Neither primary nor memory immunity to Mycobacterium tuberculosis infection is compromised in mice with chronic enteric helminth infection

Abstract

Previously we had reported that Nippostrongylus brasiliensis, a helminth with a lung migratory phase, affected host resistance against Mycobacterium tuberculosis infection through the induction of alternatively activated (M2) macrophages. Several helminth species do not have an obligatory lung migratory phase but establish chronic infections in the host that include potent immune downregulatory effects, in part mediated through induction of a FoxP3(+) T regulatory cell (Treg) response. Treg cells exhibit duality in their functions in host defense against M. tuberculosis infection since their depletion leads to enhanced priming of T cells in the lymph nodes and attendant improved control of M. tuberculosis infection, while their presence in the lung granuloma protects against excessive inflammation.

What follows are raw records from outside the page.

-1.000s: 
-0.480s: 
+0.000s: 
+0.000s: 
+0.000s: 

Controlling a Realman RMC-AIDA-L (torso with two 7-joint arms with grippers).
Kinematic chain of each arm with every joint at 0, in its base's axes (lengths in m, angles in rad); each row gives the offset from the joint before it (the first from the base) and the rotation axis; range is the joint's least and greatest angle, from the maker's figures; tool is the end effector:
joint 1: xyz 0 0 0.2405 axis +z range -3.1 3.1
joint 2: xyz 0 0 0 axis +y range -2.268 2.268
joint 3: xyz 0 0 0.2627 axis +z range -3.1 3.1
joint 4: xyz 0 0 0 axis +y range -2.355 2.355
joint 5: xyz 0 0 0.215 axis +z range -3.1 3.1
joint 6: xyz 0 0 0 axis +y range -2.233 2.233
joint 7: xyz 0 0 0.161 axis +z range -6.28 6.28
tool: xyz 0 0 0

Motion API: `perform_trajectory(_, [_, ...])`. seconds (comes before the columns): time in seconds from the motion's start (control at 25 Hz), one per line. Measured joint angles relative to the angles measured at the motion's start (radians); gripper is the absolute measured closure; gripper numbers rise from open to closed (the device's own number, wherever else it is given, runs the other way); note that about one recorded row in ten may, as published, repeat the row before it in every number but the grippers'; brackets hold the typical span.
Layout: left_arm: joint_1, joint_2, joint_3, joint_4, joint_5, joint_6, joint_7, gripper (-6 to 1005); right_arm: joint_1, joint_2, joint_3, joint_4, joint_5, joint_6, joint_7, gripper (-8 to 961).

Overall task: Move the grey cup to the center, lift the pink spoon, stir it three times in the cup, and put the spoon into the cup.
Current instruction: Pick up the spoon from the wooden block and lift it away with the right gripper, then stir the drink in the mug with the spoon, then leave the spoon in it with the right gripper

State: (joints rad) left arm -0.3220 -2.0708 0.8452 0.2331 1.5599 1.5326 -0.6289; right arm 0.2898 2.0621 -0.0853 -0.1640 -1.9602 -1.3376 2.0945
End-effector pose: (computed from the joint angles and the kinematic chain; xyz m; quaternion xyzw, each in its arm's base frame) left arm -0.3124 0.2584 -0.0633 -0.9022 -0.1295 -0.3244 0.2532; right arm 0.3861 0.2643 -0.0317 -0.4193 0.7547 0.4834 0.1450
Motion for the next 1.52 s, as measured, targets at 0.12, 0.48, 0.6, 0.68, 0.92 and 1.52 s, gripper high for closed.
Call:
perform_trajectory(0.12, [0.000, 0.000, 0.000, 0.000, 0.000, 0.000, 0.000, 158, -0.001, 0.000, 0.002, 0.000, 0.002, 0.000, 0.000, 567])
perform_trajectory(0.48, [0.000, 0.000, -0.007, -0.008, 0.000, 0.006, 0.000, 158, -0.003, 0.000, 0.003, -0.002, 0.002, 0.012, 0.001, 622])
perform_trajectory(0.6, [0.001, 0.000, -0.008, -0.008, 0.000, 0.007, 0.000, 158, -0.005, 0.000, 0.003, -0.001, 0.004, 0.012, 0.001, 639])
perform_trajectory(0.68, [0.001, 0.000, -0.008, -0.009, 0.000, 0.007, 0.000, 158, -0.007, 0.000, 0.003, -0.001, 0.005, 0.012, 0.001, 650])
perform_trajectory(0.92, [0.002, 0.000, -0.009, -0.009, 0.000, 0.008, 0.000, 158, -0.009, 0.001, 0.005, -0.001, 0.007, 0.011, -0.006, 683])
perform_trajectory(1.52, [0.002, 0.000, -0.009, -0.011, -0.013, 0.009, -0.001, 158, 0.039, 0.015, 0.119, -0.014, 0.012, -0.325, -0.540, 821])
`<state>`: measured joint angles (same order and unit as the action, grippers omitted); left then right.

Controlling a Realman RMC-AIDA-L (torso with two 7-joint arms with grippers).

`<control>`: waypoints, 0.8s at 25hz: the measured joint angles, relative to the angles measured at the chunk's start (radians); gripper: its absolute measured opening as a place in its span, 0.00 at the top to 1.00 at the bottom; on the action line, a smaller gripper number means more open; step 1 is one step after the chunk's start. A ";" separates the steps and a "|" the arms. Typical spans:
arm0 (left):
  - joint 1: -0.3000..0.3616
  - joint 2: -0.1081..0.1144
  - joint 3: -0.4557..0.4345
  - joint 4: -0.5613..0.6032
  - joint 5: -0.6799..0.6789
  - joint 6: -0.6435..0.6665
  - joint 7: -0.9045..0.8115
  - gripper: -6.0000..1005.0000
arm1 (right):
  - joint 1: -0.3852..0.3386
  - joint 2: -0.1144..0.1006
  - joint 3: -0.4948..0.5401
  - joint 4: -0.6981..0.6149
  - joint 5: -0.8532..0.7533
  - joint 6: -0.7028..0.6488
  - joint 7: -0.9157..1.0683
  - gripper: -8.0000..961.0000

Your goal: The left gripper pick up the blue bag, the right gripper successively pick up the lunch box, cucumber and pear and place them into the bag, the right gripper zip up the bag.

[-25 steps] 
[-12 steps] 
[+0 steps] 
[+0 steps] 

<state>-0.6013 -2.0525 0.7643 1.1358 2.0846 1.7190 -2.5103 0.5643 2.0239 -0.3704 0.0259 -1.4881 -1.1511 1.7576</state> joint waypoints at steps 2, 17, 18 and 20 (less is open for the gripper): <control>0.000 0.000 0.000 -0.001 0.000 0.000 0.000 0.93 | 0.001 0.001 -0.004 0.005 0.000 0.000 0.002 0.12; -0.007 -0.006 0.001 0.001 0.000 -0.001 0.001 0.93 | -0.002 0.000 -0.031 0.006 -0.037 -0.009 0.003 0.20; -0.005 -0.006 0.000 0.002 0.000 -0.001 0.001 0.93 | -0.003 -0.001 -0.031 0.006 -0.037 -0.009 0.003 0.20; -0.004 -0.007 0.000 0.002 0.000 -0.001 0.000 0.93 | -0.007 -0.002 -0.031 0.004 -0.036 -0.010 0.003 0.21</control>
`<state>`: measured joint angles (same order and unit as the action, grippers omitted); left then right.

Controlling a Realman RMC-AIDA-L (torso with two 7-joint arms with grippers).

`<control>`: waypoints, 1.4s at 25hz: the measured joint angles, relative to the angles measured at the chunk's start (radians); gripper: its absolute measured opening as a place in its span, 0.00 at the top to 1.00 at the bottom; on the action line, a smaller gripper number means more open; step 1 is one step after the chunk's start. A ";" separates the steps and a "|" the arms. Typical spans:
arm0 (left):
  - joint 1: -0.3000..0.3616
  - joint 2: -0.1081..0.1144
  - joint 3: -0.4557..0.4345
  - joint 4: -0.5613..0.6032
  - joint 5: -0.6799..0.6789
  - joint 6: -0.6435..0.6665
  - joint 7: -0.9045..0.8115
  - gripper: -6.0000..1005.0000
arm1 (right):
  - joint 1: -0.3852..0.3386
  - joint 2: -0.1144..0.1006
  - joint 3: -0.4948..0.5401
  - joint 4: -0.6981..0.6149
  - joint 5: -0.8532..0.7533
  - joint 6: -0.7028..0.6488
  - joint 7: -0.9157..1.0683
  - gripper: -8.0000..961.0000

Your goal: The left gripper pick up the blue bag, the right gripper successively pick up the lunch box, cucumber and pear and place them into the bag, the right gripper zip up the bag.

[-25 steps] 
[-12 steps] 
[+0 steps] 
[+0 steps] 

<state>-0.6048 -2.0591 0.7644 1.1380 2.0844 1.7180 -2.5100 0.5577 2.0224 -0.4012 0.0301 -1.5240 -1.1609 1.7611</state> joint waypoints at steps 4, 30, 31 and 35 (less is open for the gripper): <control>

Heligmosomoides polygyrus is a strictly murine enteric nematode that induces a strong FoxP3 Treg response in the host. Therefore, in this study we investigated whether host immunity to M. tuberculosis infection would be modulated in mice with chronic H. polygyrus infection. We report that neither primary nor memory immunity conferred by Mycobacterium bovis BCG vaccination was affected in mice with chronic enteric helminth infection, despite a systemic increase in FoxP3(+) T regulatory cells. The findings indicate that anti-M. tuberculosis immunity is not similarly affected by all helminth species and highlight the need to consider this inequality in human coinfection studies.

FIG 1

H. polygyrus causes induction of Tregs. Wild-type BALB/c mice were infected orally with 200 L3-stage larvae of H. polygyrus (HP). Four weeks postinfection, tissues were harvested and assessed for the percentage of FoxP3 expression by flow cytometry. Data are presented as means ± standard errors of the means (SEM): axillary lymph nodes (Ax.LN), P = 0.0023; mediastinal lymph nodes (MLN), P = 0.0033; mesenteric lymph nodes (GLN), P = 0.01; spleen, P = 0.0015. ns, not significant.

FIG 2

Prior enteric helminth infection does not affect progression of M. tuberculosis infection. Groups of BALB/c mice were infected orally with 200 L3-stage H. polygyrus larvae or remained uninfected. Four weeks post-H. polygyrus infection, both groups of mice were infected with a low aerosol dose of the Erdman strain of M. tuberculosis (Mtb). Mice were sacrificed at the indicated time points post-M. tuberculosis infection, and single-cell suspensions and lung homogenates were prepared for cellular analysis and to assess bacterial burden. (A) Percentage of FoxP3⁺ mediastinal lymph node (LN) cells as assessed by flow cytometry. (B) IFN-γ production by mediastinal lymph node cells. SFU, spot-forming units. (C) IFN-γ production by lung cells as assessed by ELISPOT assay. (D) Lung CFU. Data are presented as means ± SEM (n = 5/time point). **, P < 0.01; ns, not significant.

FIG 3

H. polygyrus coinfection does not alter the M. tuberculosis granuloma architecture and the accumulation of FoxP3⁺ Tregs in the lungs. Lungs from M. tuberculosis (Mtb)-coinfected animals were harvested at the indicated time points postinfection, and the percentages of FoxP3⁺ lung cells were assessed by flow cytometry (A). (B) Immunohistochemical analysis for FoxP3 staining (yellow arrows) from the lungs of M. tuberculosis-infected (bottom left panel) and M. tuberculosis-coinfected (bottom right panel) mice obtained at week 7 following M. tuberculosis infection. The top left and top right panels represent the respective isotype controls. The figure presents representative photomicrographs, and the images were captured with a 10× objective on a Nikon Eclipse 50i. (C) Histopathological evaluation of H&E-stained sections of formalin-fixed, paraffin-embedded tissues from the lungs of M. tuberculosis-infected (left panel) and M. tuberculosis-coinfected (right panel) mice obtained at week 7 following aerosol infection with M. tuberculosis. The figure presents representative photomicrographs, and the images were captured with a 10× objective on a Nikon Eclipse 50i.

FIG 4

Prior chronic enteric helminth infection does not affect BCG vaccine efficacy. Groups of BALB/c mice were infected orally with 200 L3-stage H. polygyrus larvae or remained uninfected. Four weeks post-H. polygyrus infection, both groups of mice were subcutaneously immunized with BCG vaccine. The different groups of mice were subsequently challenged with a low aerosol dose of the Erdman strain of M. tuberculosis. Mice were sacrificed at the indicated time points post-M. tuberculosis challenge, and single-cell suspensions and lung homogenates were prepared for identification of IFN-γ-producing cells in the lymph nodes (A) and lungs (B) and to assess bacterial burden (C). Data are presented as means ± SEM (n = 5 each/time point). **, P < 0.01; ****, P < 0.0001; ns, not significant.